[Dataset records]
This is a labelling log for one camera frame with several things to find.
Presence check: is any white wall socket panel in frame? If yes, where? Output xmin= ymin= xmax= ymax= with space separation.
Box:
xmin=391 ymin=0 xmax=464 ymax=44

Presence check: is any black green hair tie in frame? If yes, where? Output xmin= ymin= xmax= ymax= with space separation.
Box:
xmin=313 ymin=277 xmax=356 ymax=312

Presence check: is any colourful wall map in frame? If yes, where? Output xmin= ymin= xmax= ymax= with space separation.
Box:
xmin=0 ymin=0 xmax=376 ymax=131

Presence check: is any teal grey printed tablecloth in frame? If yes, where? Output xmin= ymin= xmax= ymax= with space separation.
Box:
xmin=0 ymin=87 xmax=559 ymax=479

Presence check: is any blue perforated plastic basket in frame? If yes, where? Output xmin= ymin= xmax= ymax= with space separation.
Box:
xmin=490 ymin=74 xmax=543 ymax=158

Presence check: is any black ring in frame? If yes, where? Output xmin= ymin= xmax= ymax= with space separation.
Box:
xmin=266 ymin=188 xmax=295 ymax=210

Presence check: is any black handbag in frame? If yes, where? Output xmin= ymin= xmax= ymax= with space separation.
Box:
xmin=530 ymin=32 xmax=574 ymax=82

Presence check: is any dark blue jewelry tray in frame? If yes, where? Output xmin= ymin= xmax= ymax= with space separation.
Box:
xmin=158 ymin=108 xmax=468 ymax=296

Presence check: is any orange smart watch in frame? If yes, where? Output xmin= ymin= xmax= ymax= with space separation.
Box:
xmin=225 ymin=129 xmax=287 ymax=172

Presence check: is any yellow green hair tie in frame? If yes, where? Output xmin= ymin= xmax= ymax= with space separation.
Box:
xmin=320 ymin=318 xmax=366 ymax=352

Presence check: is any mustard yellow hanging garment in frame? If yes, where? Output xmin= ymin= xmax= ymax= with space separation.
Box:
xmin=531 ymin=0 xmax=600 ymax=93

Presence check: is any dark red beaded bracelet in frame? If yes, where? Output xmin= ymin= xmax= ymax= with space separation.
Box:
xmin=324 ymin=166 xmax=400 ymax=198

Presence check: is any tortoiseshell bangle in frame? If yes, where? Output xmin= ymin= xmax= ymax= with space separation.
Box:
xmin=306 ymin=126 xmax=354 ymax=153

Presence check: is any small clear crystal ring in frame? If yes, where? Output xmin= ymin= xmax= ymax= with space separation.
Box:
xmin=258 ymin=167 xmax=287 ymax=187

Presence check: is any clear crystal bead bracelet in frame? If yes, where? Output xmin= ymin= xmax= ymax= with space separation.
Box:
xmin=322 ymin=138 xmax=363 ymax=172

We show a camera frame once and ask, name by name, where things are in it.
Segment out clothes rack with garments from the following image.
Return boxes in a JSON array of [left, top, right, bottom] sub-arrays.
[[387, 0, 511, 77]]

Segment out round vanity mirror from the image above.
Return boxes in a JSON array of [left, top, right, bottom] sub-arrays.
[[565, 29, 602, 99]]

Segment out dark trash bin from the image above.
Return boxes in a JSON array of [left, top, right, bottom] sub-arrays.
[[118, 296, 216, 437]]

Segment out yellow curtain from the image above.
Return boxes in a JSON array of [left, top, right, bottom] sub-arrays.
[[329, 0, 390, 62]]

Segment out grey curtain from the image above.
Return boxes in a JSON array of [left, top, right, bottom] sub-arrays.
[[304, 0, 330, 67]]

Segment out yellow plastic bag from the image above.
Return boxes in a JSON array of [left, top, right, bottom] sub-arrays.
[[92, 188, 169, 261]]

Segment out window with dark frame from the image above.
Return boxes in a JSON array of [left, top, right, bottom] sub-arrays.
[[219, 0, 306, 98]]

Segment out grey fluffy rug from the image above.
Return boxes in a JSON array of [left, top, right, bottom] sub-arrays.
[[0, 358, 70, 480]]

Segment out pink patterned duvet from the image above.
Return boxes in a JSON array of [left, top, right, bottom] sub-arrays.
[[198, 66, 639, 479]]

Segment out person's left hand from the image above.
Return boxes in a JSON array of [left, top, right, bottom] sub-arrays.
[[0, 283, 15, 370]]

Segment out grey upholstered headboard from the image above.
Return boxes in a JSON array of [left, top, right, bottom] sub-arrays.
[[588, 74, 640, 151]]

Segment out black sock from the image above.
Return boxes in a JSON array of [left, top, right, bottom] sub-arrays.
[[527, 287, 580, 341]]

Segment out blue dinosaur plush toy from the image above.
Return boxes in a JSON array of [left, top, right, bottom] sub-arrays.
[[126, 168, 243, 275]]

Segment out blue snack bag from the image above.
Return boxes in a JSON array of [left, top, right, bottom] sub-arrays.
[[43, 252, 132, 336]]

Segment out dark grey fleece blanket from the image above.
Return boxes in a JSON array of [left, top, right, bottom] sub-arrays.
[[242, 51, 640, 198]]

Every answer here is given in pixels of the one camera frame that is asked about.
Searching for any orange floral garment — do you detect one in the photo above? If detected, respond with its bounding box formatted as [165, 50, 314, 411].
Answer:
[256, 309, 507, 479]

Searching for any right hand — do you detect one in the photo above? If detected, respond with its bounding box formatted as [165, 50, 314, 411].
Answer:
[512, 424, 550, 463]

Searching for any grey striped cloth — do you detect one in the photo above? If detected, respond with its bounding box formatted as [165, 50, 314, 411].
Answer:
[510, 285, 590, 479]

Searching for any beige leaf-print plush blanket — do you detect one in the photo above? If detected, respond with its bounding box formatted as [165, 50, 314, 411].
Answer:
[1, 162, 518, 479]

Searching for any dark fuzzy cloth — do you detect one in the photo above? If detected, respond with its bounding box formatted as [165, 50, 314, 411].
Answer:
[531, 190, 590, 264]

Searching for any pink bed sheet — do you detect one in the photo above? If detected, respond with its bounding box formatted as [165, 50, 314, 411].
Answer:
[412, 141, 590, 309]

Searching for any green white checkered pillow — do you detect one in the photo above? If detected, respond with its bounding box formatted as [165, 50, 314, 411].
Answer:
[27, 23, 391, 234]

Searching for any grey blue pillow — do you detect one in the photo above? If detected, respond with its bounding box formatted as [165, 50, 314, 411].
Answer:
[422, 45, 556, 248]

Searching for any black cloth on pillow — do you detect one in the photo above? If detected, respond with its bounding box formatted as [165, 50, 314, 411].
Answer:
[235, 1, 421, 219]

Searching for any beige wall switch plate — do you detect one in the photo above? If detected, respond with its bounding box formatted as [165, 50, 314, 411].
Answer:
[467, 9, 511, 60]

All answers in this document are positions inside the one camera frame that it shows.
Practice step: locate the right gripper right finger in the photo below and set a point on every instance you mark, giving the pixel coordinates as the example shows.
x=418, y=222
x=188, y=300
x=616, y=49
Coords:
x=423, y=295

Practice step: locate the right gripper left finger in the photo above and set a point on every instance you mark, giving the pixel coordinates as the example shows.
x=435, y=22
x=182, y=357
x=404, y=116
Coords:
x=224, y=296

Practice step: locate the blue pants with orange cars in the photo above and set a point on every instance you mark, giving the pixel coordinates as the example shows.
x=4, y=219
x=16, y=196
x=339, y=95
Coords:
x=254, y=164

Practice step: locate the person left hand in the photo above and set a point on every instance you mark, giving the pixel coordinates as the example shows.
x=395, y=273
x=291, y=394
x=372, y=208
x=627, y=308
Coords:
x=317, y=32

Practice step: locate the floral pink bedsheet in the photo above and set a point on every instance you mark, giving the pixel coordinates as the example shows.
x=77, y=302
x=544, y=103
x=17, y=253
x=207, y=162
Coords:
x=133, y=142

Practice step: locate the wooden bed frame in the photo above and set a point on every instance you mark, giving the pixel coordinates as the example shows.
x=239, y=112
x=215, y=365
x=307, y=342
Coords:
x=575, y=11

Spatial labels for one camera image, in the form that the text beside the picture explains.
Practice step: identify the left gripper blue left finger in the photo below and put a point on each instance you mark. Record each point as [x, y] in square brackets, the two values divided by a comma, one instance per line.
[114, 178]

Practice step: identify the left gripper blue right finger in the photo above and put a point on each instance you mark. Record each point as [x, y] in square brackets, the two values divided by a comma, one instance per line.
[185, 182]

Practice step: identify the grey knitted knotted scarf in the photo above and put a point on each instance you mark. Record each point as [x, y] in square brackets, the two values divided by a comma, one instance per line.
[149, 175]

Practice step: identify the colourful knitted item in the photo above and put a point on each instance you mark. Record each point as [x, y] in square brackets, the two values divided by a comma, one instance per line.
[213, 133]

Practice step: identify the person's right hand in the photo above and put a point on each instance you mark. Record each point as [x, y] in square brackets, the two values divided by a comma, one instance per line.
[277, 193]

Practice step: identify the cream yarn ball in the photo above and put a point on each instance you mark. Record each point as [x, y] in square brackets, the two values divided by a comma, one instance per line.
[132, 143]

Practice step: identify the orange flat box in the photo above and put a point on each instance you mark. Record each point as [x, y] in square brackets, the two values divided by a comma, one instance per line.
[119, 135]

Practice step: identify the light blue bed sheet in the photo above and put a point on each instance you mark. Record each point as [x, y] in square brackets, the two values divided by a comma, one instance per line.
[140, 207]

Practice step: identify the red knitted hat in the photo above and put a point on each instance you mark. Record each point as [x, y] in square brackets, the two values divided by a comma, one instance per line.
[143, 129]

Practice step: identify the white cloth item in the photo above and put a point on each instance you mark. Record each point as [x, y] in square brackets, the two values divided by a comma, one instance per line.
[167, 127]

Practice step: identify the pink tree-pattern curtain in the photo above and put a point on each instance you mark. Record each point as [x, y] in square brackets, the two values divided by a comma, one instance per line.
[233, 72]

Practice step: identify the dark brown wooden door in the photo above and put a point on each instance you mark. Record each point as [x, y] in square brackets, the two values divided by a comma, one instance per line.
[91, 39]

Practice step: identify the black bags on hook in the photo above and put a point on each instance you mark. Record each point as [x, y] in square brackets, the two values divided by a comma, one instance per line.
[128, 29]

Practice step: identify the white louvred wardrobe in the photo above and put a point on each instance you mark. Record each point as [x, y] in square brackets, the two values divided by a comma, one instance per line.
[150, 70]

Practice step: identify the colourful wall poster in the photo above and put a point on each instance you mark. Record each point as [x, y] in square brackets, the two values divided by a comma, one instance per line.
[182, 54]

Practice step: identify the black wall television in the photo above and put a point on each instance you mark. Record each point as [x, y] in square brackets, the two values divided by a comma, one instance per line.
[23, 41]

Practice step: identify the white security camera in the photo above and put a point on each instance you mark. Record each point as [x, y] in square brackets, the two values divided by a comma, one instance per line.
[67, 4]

To do: Find all lines holding the word "yellow" in the records above and copy them.

Worked solution:
Presence check: is any yellow green hair tie in frame? If yes, where? Output xmin= ymin= xmax= ymax= with space separation.
Presence check: is any mustard yellow hanging garment in frame? If yes, where? Output xmin= ymin= xmax= ymax= with space separation.
Segment out yellow curtain from the image above.
Segment out yellow plastic bag from the image above.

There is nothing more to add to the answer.